Ouais, c'est ça. Donc oui, c'est vraiment difficile parce que, ouais, on s'entraîne pendant la préparation, on vole. Non, parce qu'on n'a aucun espace aérien chez nous.
Ouais, on en a. On en a. Ouais, tu l'as. On n'a littéralement aucun espace aérien là où je suis. Ouais, c'est sympa. Enfin, c'est magnifique. Mais quand j'ai fait ma première course, j'étais terrifié par l'espace aérien. Et maintenant, grâce à ça, ça m'a vraiment aidé. Si je devais le faire uniquement sur le Flymaster, pas question, je n'y arriverais pas. Et ce n'est pas parce que je ne connais pas bien le Flymaster, mais il faut que je l'aie visuellement comme ça, que je puisse le voir et un peu le comprendre parce que maintenant, j'ai du mal avec l'espace aérien.
Carrément. Ouais. C'est cool. Ouais.
Alors, ouais, c'est un beau parcours
et ça fonctionne plutôt bien aussi. Et il y a les distances par rapport aux espaces aériens. Mais ouais, il y a tellement de zones d'interdiction de vol à cause de la chasse aussi et pas d'atterissage prévus. Ouais, ça
C'est bizarre. On n'a jamais eu ça avant. Ouais, celui-là est bizarre. Et il y en a beaucoup. Donc
Ouais, ça rend la course encore plus difficile. Alors, j'ai un plan pour ça, Tommy. Ouais. On
passez juste à travers ces parties. Ouais, bien sûr. Sans atterrissages. Ouais, je
je dirais aussi. Ouais,
Je pense que c'est un bon plan.
On prend toutes les parties difficiles de la course.
On prend l'itinéraire
et ensuite on traverse ça en avion. Oui, exactement. C'est aussi mon plan. Donc j'aimerais bien le faire. Ouais, d'accord. On fait ça. Et ensuite on arrive à destination après 10 jours parce que c'est super pratique pour voler. Voilà. Donc c'est... Voilà. On fait comme ça. On fait comme ça. Ça marche.
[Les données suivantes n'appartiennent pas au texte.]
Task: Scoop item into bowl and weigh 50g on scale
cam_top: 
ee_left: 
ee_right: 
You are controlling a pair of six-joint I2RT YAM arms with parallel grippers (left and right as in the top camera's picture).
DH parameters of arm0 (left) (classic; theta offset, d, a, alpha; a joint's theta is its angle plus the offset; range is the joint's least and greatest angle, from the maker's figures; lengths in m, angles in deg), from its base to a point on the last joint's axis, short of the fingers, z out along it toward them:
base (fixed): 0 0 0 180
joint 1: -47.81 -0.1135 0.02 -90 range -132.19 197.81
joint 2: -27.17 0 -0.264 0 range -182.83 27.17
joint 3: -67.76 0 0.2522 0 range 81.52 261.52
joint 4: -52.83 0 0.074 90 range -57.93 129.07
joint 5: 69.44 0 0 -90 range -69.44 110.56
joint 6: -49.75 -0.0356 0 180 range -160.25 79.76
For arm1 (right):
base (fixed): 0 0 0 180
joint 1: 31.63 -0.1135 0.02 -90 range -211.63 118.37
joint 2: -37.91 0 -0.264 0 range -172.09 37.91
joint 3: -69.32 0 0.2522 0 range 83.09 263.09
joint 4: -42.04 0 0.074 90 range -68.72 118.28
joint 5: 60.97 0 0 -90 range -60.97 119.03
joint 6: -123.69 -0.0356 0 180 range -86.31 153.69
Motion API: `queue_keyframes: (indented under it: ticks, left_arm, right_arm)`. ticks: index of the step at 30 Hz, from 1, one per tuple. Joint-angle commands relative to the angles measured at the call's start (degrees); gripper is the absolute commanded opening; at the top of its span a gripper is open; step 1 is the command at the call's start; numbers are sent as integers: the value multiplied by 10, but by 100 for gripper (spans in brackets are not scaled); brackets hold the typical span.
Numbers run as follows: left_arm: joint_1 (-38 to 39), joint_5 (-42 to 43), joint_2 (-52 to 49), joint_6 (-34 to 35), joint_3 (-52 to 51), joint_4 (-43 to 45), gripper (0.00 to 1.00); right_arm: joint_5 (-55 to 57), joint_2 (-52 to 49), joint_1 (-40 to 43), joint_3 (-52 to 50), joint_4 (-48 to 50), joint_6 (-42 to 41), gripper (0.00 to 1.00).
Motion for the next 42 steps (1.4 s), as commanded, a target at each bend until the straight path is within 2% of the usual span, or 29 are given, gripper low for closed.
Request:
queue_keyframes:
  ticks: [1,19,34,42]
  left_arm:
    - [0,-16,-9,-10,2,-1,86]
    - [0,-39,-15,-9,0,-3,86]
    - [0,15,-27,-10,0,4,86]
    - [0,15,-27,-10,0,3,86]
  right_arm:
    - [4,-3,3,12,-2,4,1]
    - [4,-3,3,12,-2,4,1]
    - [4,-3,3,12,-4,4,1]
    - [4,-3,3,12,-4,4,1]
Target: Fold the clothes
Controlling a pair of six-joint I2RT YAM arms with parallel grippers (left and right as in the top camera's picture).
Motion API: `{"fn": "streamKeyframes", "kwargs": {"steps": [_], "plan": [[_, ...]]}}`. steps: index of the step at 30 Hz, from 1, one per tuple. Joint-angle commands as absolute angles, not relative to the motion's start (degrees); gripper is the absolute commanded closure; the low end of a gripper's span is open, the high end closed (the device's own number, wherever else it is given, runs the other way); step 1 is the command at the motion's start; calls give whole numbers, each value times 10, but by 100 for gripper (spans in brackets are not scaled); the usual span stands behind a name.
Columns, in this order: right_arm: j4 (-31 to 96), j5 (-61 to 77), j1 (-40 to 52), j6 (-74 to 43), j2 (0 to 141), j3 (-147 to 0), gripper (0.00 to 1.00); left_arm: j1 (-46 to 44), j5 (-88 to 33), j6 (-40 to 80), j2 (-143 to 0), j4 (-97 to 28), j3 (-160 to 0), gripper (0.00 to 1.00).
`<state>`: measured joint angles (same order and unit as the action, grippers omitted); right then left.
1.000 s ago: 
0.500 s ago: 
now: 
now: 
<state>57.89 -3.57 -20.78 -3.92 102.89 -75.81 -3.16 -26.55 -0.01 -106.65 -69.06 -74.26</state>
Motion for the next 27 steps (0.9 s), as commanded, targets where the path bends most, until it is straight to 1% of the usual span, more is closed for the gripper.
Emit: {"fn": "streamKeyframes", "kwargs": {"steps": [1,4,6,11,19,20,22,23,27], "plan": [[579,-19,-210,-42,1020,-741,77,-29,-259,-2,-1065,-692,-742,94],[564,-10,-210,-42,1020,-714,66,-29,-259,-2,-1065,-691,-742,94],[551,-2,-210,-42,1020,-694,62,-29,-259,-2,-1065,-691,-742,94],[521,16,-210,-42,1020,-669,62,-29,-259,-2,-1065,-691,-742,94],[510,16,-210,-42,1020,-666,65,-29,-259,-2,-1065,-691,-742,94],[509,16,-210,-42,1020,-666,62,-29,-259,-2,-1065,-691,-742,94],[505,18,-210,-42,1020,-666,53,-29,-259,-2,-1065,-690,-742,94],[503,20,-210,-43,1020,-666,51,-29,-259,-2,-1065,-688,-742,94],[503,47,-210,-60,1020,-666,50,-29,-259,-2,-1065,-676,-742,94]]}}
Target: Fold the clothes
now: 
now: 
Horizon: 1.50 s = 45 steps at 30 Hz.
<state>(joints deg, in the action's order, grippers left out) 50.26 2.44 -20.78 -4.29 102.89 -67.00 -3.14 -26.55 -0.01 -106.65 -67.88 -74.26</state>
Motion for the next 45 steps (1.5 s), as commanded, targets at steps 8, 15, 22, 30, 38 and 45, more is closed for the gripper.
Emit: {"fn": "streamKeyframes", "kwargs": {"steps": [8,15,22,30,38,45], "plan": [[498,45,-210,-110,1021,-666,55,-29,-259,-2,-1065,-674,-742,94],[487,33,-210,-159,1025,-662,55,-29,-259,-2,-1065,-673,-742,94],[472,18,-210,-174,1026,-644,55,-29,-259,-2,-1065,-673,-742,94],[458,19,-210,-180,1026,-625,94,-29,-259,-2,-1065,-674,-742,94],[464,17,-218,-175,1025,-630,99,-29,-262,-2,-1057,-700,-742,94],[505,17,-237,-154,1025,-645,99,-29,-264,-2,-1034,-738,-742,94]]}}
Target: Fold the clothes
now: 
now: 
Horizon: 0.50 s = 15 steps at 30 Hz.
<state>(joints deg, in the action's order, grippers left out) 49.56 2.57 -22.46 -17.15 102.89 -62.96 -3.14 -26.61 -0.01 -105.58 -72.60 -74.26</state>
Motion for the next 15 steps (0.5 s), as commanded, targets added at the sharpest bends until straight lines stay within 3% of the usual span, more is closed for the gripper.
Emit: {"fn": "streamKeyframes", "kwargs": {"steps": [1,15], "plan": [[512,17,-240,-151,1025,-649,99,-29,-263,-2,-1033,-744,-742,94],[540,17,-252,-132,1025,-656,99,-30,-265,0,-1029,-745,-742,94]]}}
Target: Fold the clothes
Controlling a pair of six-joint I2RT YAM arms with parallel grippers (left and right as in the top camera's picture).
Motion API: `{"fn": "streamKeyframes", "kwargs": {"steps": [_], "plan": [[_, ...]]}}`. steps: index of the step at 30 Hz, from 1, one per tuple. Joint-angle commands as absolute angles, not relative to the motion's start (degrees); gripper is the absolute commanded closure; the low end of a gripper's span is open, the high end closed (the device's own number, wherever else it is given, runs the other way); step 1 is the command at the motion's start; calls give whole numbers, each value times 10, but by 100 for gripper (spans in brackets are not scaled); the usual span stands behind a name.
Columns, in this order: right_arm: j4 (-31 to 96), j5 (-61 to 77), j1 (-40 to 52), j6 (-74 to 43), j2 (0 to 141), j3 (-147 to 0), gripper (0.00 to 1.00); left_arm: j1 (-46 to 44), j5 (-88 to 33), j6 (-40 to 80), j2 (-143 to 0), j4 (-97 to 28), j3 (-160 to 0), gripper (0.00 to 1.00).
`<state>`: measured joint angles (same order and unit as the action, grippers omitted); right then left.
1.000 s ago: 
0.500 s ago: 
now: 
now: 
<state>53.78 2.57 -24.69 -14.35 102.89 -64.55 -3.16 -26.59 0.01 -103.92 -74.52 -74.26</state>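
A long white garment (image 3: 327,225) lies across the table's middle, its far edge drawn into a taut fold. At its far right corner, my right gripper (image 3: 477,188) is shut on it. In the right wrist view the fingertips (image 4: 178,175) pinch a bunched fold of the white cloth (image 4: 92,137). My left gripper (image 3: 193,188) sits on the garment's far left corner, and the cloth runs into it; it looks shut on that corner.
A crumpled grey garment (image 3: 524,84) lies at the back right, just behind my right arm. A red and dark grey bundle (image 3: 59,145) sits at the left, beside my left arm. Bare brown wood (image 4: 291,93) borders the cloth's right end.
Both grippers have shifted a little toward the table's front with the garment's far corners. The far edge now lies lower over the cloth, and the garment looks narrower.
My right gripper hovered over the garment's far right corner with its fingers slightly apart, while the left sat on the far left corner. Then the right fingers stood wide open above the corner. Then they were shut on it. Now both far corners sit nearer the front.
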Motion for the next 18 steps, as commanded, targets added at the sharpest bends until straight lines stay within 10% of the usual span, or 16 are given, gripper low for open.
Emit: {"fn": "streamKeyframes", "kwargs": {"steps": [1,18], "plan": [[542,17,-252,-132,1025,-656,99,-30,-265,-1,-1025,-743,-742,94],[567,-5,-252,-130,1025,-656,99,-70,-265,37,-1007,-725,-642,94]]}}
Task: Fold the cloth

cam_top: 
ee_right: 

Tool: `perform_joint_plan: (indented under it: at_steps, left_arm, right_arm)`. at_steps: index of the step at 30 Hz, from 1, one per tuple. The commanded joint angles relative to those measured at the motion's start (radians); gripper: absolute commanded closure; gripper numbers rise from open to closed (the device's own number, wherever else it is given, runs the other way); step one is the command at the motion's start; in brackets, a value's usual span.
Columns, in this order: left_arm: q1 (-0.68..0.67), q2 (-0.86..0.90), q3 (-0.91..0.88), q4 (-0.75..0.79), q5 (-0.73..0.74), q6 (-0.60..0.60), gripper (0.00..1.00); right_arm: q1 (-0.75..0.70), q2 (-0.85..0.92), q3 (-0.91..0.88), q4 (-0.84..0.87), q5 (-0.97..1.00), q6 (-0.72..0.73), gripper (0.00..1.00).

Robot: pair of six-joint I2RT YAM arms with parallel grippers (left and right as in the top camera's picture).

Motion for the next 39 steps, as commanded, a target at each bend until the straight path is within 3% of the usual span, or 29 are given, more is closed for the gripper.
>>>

C'est le plan. Beau travail aujourd'hui. Super, excellent travail et félicitations. Et je suis vraiment impatient de faire la course avec vous et tous les autres dimanche. Merci
vous. Et
s'il y a quoi que ce soit que je puisse faire pour vous aider, faites-le-moi savoir. Merci pour votre temps. Merci pour cette belle discussion. Merci.